Goal of the exercise:
Collect all lines below with the string "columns".
★ ★ ★ ★ ★ ★ ★
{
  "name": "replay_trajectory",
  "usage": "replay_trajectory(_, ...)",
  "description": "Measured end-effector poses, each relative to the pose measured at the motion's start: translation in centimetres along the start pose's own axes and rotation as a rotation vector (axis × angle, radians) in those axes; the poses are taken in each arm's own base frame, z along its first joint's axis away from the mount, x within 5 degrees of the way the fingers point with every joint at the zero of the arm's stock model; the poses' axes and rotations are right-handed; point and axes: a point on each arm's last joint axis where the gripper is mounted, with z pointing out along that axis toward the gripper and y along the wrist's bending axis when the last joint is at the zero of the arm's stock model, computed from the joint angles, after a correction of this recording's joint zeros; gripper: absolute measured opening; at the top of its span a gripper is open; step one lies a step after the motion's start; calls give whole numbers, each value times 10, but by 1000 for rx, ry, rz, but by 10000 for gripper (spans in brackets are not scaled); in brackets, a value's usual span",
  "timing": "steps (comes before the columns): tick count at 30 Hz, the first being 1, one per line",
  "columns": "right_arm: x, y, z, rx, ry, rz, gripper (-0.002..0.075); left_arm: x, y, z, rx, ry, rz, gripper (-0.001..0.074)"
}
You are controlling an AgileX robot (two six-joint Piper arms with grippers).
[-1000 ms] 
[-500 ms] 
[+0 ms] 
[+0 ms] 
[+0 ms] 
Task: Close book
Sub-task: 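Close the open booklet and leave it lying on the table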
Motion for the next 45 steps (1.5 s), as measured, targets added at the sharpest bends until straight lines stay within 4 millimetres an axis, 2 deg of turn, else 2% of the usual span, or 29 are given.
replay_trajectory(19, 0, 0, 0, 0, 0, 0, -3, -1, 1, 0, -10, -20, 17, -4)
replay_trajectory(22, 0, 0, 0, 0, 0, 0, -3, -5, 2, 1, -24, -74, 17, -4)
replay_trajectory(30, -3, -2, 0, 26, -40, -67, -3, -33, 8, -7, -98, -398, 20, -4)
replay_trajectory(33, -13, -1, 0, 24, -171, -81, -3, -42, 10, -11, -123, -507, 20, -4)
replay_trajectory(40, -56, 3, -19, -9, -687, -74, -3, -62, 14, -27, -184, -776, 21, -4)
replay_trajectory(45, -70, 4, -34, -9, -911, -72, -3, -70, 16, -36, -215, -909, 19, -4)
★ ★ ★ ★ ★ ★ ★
Response to the exercise:
  "timing": "steps (comes before the columns): tick count at 30 Hz, the first being 1, one per line",
  "columns": "right_arm: x, y, z, rx, ry, rz, gripper (-0.002..0.075); left_arm: x, y, z, rx, ry, rz, gripper (-0.001..0.074)"

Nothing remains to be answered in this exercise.